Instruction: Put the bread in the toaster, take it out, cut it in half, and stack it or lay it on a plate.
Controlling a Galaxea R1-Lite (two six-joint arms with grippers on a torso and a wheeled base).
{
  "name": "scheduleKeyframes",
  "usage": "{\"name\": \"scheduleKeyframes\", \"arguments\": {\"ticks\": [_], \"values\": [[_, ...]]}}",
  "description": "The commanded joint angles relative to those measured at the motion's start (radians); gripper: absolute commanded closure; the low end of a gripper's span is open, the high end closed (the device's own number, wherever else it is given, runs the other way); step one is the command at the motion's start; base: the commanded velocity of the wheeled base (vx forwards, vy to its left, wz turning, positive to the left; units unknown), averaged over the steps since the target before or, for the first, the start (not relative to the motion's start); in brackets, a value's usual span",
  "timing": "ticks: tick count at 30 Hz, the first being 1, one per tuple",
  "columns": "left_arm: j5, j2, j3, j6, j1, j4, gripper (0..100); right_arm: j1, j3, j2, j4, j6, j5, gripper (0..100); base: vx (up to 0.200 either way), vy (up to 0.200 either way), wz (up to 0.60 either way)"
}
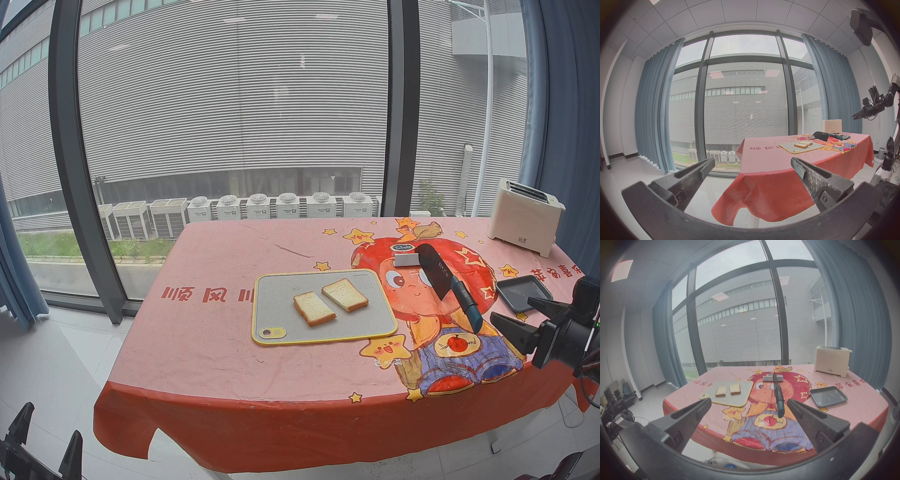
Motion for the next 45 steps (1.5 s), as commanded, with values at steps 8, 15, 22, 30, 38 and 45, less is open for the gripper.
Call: {"name": "scheduleKeyframes", "arguments": {"ticks": [8, 15, 22, 30, 38, 45], "values": [[0.000, -0.016, 0.016, -0.001, 0.000, 0.000, 0, -0.005, 0.139, 0.141, -0.180, 0.008, 0.002, 0, 0.000, 0.000, 0.00], [0.000, -0.016, 0.016, 0.001, 0.000, 0.000, 0, 0.005, 0.122, 0.143, -0.196, 0.056, 0.005, 0, 0.000, 0.000, 0.00], [0.000, -0.016, 0.016, 0.001, 0.000, 0.000, 0, -0.003, 0.058, 0.138, -0.234, 0.040, 0.000, 0, 0.000, 0.000, 0.00], [0.000, -0.016, 0.016, 0.001, -0.001, 0.000, 0, -0.009, 0.058, 0.141, -0.332, 0.072, 0.005, 0, 0.000, 0.000, 0.00], [0.000, -0.016, 0.016, 0.001, -0.001, 0.000, 0, -0.008, 0.096, 0.155, -0.320, 0.065, -0.003, 0, 0.000, 0.150, 0.00], [0.000, -0.016, 0.016, 0.001, -0.001, 0.000, 0, -0.001, 0.098, 0.160, -0.323, 0.042, -0.012, 0, 0.000, 0.200, 0.00]]}}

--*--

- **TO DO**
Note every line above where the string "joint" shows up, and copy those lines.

- **TASK RESPONSE**
Controlling a Galaxea R1-Lite (two six-joint arms with grippers on a torso and a wheeled base).
  "description": "The commanded joint angles relative to those measured at the motion's start (radians); gripper: absolute commanded closure; the low end of a gripper's span is open, the high end closed (the device's own number, wherever else it is given, runs the other way); step one is the command at the motion's start; base: the commanded velocity of the wheeled base (vx forwards, vy to its left, wz turning, positive to the left; units unknown), averaged over the steps since the target before or, for the first, the start (not relative to the motion's start); in brackets, a value's usual span",

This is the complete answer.